Beispiel 12 Transfektion von adhärenten ZellinienLipids 9 and 10 are dissolved in chloroform and dried to a lipid film in vacuo. If necessary, they are mixed beforehand with 1,2-dioleoyl-sn-glycero-3-phosphoethanolamine (DOPE) in different molar percentages. The last solvent residues are removed in a high vacuum. The lipid films are then rehydrated in sterile water and the liposomes are generated by ultrasound treatment. The total lipid concentration of the resulting dispersion is 1 mg / ml. Example 12 Transfection of Adherent Cell Lines
Allgemeines: Die verwendeten Zellinien HeLa (human cervix carcinom), F98 (rat glioblastoma), IMR90 (human embryonal lung) werden unter Standardbedingungen (gemäß ATCC bzw. EACC-Angaben) bei 37°C / 5% CO2 kultiviert (HeLa/MEM-Medium; F98/DMEM-Medium; IMR90/DMEM-Medium). Die kommerziellenGeneral: The cell lines HeLa (human cervix carcinom), F98 (rat glioblastoma), IMR90 (human embryonic lung) are cultivated under standard conditions (according to ATCC or EACC information) at 37 ° C / 5% CO 2 (HeLa / MEM Medium; F98 / DMEM medium; IMR90 / DMEM medium). The commercial
Transfektionsreagenzien LipofectAMiNE™, Lipofectin®, DOTAP und DAC-30 wurden gemäß den Herstellerangaben verwendet.Transfection reagents LipofectAMiNE ™, Lipofectin ® , DOTAP and DAC-30 were used according to the manufacturer's instructions.
Beispiel 13 Transfektion mit pUT 651-PlasmidExample 13 Transfection with pUT 651 plasmid
Als Reportergen wurde pUT 651-Plasmid (CAYLA, France), welches lacZ unter der Kontrolle eines CMV-Promotors codiert, eingesetzt.PUT 651 plasmid (CAYLA, France), which encodes lacZ under the control of a CMV promoter, was used as reporter gene.

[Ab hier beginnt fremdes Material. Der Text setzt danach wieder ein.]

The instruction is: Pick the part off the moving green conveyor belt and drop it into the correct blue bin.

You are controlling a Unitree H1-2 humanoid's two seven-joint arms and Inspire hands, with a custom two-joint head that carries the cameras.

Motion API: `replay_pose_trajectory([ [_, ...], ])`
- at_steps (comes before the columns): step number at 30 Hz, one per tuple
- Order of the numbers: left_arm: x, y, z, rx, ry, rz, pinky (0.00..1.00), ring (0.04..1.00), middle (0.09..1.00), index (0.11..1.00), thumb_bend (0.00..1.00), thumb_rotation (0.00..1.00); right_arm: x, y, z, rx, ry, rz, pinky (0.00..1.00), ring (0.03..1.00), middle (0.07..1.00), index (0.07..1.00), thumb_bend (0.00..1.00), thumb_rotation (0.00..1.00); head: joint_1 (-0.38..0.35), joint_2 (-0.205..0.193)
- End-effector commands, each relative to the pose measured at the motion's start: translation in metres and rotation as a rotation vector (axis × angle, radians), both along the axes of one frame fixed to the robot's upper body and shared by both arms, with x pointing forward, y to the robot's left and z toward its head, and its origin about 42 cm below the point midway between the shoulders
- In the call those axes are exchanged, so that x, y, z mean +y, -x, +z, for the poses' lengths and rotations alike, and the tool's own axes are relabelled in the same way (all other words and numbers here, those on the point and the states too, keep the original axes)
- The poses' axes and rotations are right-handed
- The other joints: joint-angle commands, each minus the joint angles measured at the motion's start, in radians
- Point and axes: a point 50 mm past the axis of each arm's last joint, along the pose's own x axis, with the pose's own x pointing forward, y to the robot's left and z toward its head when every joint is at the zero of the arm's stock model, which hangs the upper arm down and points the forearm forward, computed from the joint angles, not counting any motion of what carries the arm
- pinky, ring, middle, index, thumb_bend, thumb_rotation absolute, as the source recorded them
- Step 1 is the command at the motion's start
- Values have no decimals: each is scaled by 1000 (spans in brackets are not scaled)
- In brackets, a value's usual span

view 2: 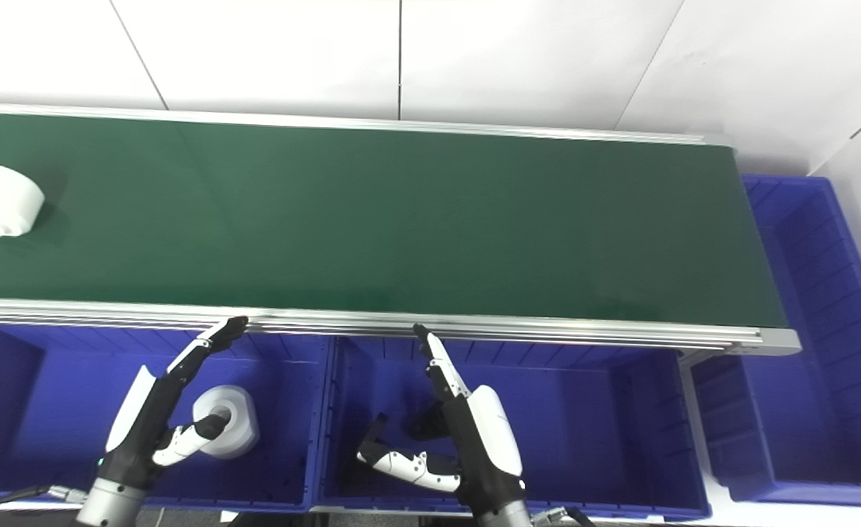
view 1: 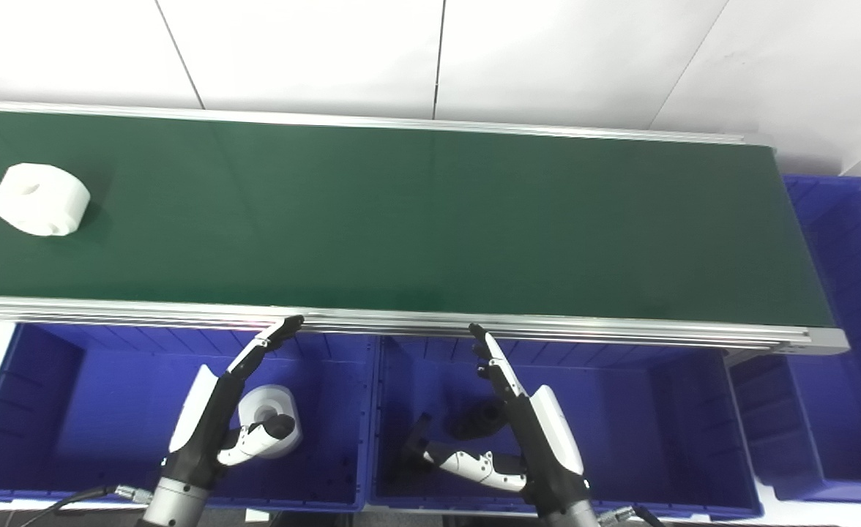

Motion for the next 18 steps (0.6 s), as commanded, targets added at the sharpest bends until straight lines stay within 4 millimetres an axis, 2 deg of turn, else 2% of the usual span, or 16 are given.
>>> replay_pose_trajectory([
  [1, 3, -4, 6, -25, 37, 9, 827, 848, 865, 859, 724, 974, 2, -1, 6, -40, -32, 3, 850, 941, 986, 1000, 755, 607, 2, 1],
  [6, 2, -5, 6, -27, 38, 7, 818, 840, 860, 855, 725, 970, 1, -2, 5, -34, -34, 6, 844, 938, 988, 1000, 759, 609, 9, 0],
  [8, 0, -5, 5, -28, 42, 11, 811, 834, 854, 849, 723, 961, 0, -1, 4, -33, -31, 5, 844, 937, 986, 1000, 761, 609, 28, -12],
  [9, -1, -4, 4, -29, 39, 11, 809, 832, 854, 848, 723, 960, -1, 0, 2, -35, -30, 5, 848, 938, 985, 1000, 761, 607, 72, -42],
  [10, -2, -3, 3, -29, 36, 10, 803, 832, 855, 848, 720, 960, -2, 0, 1, -36, -30, 6, 841, 936, 982, 999, 757, 606, 98, -53],
  [14, -9, 3, -3, -38, 24, 1, 781, 817, 838, 833, 688, 924, -11, 6, -6, -20, -27, 16, 820, 938, 991, 1000, 767, 625, 264, -137],
  [15, -12, 4, -5, -31, 32, 7, 762, 804, 828, 821, 689, 892, -13, 8, -8, -15, -30, 14, 816, 942, 996, 1000, 773, 625, 322, -175],
  [17, -15, 6, -9, -2, 49, 17, 747, 793, 820, 808, 707, 861, -16, 9, -11, -24, -32, 14, 817, 945, 999, 1000, 769, 624, 360, -202],
  [18, -15, 7, -10, 12, 49, 16, 740, 788, 816, 797, 738, 836, -17, 10, -13, -29, -34, 15, 847, 960, 1000, 1000, 758, 619, 376, -215],
])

Am Tag vor der Transfektion werden 5000-10000 Zellen pro well einer 96-well- Zellkulturplatte ausgesät, so daß sie zur Transfektion eine Konfluenz von ca. 70% aufweisen. Kurz vor der Transfektion wird das Medium durch 80μl/well frisches Medium (10% FCS) ersetzt.The day before the transfection, 5000-10000 cells are sown per well of a 96-well cell culture plate, so that they have a confluence of approx. 70% for the transfection. Shortly before the transfection, the medium is replaced by 80μl / well fresh medium (10% FCS).
Auf einer separaten 96-well-Platte werden die Lipoplexe präpariert, indem 2μg DNA in 40μl serumfreiem Medium mit 2-20μl Liposomendispersion in 40μl serumfreiem Medium gemischt werden. Nach einer Inkubationszeit von ca. 30min bei RT werden je 20μl der Lipoplexdispersion pro well zu den Zellen pipettiert. Nach einer Transfektionszeit von 24 h wird das Medium gewechselt und die Zellen für weitere 48 h inkubiert. Danach wird das Medium abgenommen und die Zellen mit Triton X- 100 lysiert. Das Lysat wird mit Chlorphenolrot-ß-galactopyranosid (Röche Diagnostics, lmg/ml in HBSS) als Substrat für ß-Galactosidase versetzt und die optische Dichte in unterschiedlichen Zeitabständen mit einem Microplatten-Reader (Dynex) bestimmt (Meßwellenlänge 540nm / Referenzwellenlänge 630nm).
The lipoplexes are prepared on a separate 96-well plate by mixing 2μg DNA in 40μl serum-free medium with 2-20μl liposome dispersion in 40μl serum-free medium. After an incubation period of approx. 30 min at RT, 20 μl of the lipoplex dispersion per well are pipetted into the cells. After a transfection time of 24 h, the medium is changed and the cells are incubated for a further 48 h. The medium is then removed and the cells are lysed with Triton X-100. The lysate is mixed with chlorophenol red-ß-galactopyranoside (Röche Diagnostics, lmg / ml in HBSS) as a substrate for ß-galactosidase and the optical density is determined at different time intervals with a microplate reader (Dynex) (measuring wavelength 540nm / reference wavelength 630nm).